◆ **Assigned task**
Give back exactly the lines that run from the beginning of the entries to the line containing "Would you kindly return the segmentation of the white", both included, and nothing else.

[[ Material supplied open ]]

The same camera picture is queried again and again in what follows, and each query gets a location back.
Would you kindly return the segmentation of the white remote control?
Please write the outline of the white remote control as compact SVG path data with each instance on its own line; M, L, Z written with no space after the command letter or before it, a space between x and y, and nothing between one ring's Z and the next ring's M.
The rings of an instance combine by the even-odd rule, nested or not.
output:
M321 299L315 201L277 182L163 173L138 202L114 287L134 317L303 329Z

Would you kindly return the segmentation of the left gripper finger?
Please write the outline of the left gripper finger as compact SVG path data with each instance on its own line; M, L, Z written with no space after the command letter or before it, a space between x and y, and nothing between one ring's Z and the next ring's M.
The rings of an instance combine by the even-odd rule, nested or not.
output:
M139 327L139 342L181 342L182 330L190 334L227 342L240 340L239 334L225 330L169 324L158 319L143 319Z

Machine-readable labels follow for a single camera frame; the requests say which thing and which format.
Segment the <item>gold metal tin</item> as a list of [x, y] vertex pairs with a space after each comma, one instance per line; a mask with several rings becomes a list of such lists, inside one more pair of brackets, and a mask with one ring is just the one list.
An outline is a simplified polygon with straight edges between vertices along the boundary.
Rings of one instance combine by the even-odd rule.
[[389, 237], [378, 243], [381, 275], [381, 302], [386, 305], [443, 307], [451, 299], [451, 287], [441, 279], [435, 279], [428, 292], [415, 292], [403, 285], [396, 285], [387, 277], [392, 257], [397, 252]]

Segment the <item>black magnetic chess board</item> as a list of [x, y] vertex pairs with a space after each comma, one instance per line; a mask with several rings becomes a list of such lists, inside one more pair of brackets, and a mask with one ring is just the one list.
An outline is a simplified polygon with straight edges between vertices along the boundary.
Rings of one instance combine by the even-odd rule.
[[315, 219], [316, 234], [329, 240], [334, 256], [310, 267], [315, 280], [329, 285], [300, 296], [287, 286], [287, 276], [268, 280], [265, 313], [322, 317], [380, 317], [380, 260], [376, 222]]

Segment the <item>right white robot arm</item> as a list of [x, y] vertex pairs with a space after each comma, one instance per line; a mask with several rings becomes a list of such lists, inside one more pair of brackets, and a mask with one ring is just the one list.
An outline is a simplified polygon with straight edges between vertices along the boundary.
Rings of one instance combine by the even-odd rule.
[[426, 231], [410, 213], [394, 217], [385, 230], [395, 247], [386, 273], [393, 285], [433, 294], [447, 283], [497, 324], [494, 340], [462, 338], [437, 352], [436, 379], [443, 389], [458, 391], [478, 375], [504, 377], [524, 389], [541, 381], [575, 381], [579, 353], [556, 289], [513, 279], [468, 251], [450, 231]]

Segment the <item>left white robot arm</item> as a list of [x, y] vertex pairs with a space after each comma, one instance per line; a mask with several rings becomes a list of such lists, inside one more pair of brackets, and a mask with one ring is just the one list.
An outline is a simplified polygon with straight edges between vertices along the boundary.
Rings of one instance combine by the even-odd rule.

[[ Material supplied closed ]]

◆ **Output of the task**
The same camera picture is queried again and again in what follows, and each query gets a location back.
Would you kindly return the segmentation of the white remote control?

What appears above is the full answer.